If the US Armed Forces really wanted this to be available to vets, it would be before New Years Eve.
posted by gottabefunky at 6:51 PM on December 21, 2015 [1 favorite]


stop writing yet another version of, "scientists say this drug you will never ever ever get your hands on may be the one that could keep you alive. if you could get your hands on it. which you can't.

Amen to that.
posted by gottabefunky at 6:52 PM on December 21, 2015 [1 favorite]

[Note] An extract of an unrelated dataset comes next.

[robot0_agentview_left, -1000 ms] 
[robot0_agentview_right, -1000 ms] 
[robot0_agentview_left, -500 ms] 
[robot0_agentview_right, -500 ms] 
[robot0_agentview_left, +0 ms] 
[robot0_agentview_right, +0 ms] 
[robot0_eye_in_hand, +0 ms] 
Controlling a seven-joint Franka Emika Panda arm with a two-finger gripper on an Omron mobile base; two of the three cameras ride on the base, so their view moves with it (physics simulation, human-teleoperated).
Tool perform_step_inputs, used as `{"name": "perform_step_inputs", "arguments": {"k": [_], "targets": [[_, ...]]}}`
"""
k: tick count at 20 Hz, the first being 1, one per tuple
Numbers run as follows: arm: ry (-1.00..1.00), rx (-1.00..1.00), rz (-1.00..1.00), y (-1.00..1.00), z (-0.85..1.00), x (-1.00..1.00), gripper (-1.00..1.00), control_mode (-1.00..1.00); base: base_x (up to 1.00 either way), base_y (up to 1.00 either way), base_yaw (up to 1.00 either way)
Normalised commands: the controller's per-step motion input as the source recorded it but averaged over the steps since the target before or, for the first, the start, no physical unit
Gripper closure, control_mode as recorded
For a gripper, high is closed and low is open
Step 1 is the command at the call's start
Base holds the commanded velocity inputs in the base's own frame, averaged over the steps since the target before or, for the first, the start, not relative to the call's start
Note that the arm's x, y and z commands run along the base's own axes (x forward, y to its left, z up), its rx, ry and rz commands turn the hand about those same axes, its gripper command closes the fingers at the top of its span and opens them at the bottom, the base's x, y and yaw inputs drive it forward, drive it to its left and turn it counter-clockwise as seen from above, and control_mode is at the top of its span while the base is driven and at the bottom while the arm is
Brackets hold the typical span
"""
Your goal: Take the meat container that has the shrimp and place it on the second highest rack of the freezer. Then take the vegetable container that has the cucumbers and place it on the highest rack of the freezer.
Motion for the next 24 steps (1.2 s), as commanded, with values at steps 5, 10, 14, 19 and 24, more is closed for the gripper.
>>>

I had heard a report on this a few weeks back on NPR, and it got me incredibly excited. I was also excited to read in the article provided here that 50 doctors in the US are already offering Ketamine infusions. Granted, these puppies cost $300-$1000, but I think we are well on our way to something quite viable.

In the meantime, I'm not going to consider myself an expert in therapy, but I'll say I've been working my ass off the last 10 or so years to bring about some sort of wholeness and healing. With regard to PTSD, I will offer that EMDR (Eye Movement Desensitization and Reprocessing) was quite effective for me, as was shifting the focus of my therapy from a CBT approach to a Family Systems Theory approach. I also benefited from a low dose of Prozac - though it didn't make everything sunshine, lollipops and rainbows, it sure as hell did give me a nice little buffer so that I could keep putting one foot in front of the other.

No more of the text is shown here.